I’ll always speak out on issues that matter to me and health and fitness must be taken seriously.
I started The Judy Murray Foundation recently and I hope it will still be making an impact long after my ‘celebrity’ status wanes.
It mirrors my Tennis on the Road programme in which I’m fully involved in getting more people playing tennis by training parents, teachers, club members and students to deliver sessions in local communities across Scotland.
If we can show more people how to run sessions then there will be a lot more opportunity and activity. My passion for tennis is real and I get my hands dirty – I don’t put my name to something if I’m not involved in it.
It’s not about making money or stars but making sport fun
It’s the same in setting up the Foundation and my experience of ten years as the national coach in Scotland helped me recognise what’s needed.
We’ll start by identifying three projects in disadvantaged or rural areas and give them a three-year commitment to help develop a workforce to teach tennis in whatever space they have.
Not every town has tennis courts and not everyone has money to pay for coaching so this is a win-win. We’ll partner with other trusts and foundations with similar aims and at the end of our time we will be leaving the game in the good hands of the community.
The Foundation isn’t about producing elite players but keeping young people active, educating coaches and involving parents.
This is a charitable foundation.

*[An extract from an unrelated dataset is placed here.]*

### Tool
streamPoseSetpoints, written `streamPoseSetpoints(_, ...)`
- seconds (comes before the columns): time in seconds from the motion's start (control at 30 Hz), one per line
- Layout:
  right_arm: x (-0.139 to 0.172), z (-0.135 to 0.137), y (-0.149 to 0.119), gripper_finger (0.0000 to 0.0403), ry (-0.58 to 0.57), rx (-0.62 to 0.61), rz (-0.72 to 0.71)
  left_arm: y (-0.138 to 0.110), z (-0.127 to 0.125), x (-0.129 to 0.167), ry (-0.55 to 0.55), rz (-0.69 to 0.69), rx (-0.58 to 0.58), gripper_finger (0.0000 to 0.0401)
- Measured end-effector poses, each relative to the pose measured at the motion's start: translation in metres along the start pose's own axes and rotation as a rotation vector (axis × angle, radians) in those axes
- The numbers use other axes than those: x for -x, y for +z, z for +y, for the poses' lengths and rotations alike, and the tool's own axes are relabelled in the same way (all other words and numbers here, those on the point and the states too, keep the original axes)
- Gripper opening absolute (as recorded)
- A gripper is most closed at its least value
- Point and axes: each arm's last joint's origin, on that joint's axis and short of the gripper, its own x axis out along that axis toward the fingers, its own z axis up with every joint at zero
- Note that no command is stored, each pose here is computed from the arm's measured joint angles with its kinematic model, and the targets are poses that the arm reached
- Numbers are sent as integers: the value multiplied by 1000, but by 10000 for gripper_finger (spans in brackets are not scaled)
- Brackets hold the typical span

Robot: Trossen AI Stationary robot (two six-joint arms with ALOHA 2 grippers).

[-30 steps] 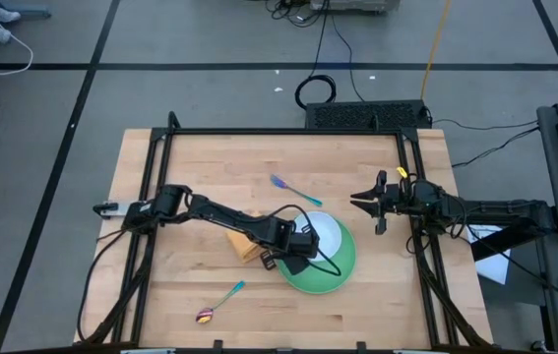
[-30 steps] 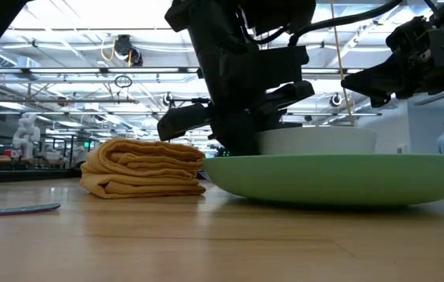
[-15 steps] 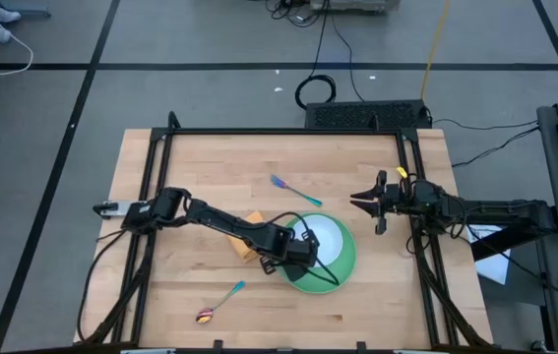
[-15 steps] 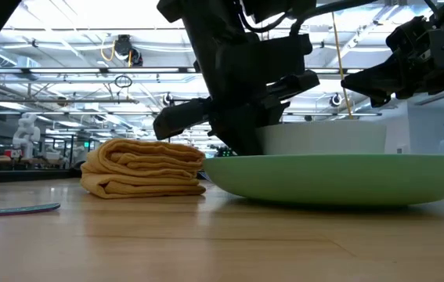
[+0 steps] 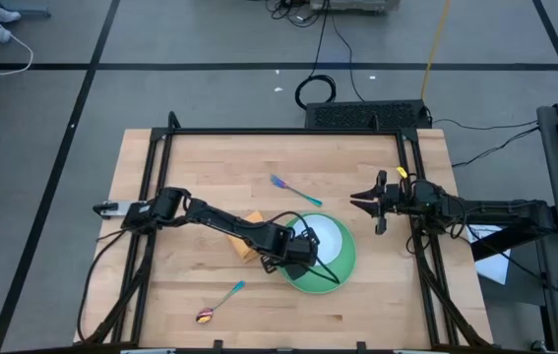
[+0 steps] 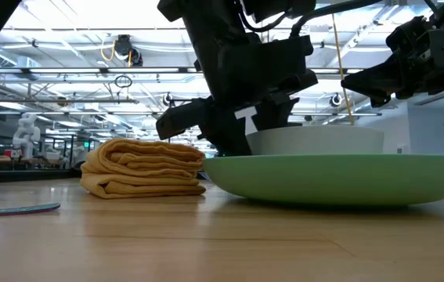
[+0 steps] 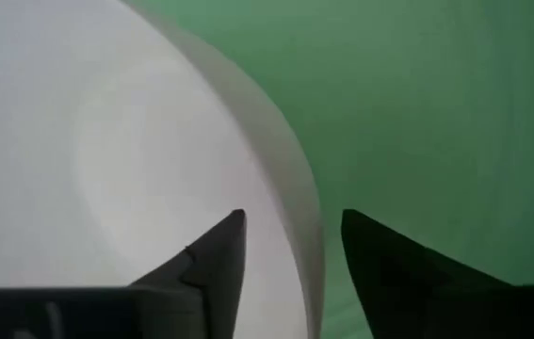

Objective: Set table place
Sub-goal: Put the white bowl on the light green plate, then put the purple fork to the right of the light green plate

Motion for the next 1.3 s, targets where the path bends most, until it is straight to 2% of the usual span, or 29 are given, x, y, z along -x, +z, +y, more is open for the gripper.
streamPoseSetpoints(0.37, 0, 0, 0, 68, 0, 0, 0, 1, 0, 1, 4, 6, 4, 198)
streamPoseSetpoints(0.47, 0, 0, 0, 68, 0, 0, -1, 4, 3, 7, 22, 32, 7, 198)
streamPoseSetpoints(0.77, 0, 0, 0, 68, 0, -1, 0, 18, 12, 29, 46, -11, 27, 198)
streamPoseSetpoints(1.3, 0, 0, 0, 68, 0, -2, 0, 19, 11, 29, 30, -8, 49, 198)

It’s not about making money or stars but making sport fun, something the kids, coaches and parents can enjoy for the future.
I was very shocked to realise children and sometimes even teenagers can’t run properly
I recognise that there’s an enormous challenge involved, especially in aiming to change the nation’s fitness and sporting ambitions.

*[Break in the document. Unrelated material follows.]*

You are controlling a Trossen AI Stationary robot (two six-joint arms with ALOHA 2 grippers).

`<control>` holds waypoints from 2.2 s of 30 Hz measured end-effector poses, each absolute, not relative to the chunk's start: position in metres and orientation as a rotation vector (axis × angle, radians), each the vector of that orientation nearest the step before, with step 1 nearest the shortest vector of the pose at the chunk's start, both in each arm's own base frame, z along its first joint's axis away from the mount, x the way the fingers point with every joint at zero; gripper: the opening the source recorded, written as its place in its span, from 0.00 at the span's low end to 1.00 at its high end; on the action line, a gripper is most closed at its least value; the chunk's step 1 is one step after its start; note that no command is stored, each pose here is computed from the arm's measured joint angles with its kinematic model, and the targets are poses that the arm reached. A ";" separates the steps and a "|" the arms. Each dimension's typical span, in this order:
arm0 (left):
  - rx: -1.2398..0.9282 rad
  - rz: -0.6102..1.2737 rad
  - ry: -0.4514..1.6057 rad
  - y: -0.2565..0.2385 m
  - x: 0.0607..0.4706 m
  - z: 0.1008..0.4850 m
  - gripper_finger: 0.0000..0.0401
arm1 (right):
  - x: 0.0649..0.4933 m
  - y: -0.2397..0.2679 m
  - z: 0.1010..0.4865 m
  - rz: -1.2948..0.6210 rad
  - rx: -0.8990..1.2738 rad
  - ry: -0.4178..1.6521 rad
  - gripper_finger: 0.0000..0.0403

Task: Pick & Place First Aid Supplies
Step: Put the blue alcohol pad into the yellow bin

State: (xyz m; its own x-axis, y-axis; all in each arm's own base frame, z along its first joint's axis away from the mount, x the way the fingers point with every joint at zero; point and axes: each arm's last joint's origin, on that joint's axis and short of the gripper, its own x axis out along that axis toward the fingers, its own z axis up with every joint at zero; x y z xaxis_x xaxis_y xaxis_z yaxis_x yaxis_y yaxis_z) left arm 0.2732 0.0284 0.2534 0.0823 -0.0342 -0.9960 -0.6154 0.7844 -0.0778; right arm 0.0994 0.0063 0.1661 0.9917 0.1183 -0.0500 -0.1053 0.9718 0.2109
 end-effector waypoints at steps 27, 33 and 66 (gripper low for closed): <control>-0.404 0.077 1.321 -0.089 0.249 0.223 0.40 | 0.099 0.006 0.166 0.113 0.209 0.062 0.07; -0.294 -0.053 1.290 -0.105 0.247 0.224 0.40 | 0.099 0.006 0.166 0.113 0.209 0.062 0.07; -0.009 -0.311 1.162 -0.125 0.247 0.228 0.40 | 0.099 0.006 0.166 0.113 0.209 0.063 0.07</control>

I regularly see seven-year-olds who can’t run when I go into schools with Tennis on the Road.
They can’t run, hop, jump or catch a ball because they’ve simply never learned and I was very shocked to realise children and sometimes even teenagers can’t run properly.

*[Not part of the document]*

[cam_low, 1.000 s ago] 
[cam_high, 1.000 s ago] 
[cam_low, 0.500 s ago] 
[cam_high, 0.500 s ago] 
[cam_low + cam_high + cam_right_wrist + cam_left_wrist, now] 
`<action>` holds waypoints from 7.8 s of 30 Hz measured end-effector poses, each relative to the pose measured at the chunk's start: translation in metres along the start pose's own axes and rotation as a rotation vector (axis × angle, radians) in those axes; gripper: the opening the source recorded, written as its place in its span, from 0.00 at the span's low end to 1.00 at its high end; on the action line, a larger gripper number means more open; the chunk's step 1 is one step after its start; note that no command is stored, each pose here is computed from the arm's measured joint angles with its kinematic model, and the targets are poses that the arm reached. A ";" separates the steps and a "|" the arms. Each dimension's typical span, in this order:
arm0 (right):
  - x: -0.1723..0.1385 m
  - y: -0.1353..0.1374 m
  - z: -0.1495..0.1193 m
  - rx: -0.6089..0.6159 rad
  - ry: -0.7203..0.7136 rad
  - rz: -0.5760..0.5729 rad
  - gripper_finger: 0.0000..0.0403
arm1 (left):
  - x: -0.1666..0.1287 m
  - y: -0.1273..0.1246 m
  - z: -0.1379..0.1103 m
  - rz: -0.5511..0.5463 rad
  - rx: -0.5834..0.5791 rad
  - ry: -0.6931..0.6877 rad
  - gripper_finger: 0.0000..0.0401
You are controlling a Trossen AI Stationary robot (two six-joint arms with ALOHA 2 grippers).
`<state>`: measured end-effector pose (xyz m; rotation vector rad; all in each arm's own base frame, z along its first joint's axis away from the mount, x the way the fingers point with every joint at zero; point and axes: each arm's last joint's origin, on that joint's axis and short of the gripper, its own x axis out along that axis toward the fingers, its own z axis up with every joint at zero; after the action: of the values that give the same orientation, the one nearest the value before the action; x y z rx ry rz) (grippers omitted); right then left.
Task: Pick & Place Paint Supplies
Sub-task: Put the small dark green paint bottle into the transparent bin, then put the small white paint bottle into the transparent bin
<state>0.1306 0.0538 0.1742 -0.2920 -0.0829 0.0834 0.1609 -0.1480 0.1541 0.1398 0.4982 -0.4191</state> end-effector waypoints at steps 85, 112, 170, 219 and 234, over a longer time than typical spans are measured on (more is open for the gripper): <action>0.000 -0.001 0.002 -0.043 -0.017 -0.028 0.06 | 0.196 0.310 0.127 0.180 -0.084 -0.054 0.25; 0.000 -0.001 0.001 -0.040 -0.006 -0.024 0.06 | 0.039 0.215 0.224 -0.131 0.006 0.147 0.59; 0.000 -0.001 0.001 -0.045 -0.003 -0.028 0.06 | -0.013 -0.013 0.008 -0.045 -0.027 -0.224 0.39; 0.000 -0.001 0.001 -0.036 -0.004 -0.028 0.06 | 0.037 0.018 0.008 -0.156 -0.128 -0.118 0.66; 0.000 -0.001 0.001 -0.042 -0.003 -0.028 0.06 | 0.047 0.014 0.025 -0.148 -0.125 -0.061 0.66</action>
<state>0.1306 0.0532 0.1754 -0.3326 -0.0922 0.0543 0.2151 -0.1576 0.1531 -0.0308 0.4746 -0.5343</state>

They’re uncoordinated and overweight and this isn’t a rare occurrence. When we start tennis with them it’s not a case of them further developing physical skills they already have, but starting from scratch.
Some children have a particularly ungainly gait as they don’t know how to use their limbs, rather than joyously tearing about the place. How sad is that?
As a fit Scot I hate reading about how fat and unfit the Scots are and the fact that nothing has changed in two decades just makes me despair.
There will be so much more ill health down the line for them and terrible pressure on the NHS, as well as such unhappiness for them. I know I have to keep myself fit to enjoy a happier healthier future and that applies to everyone else as well, irrespective of age.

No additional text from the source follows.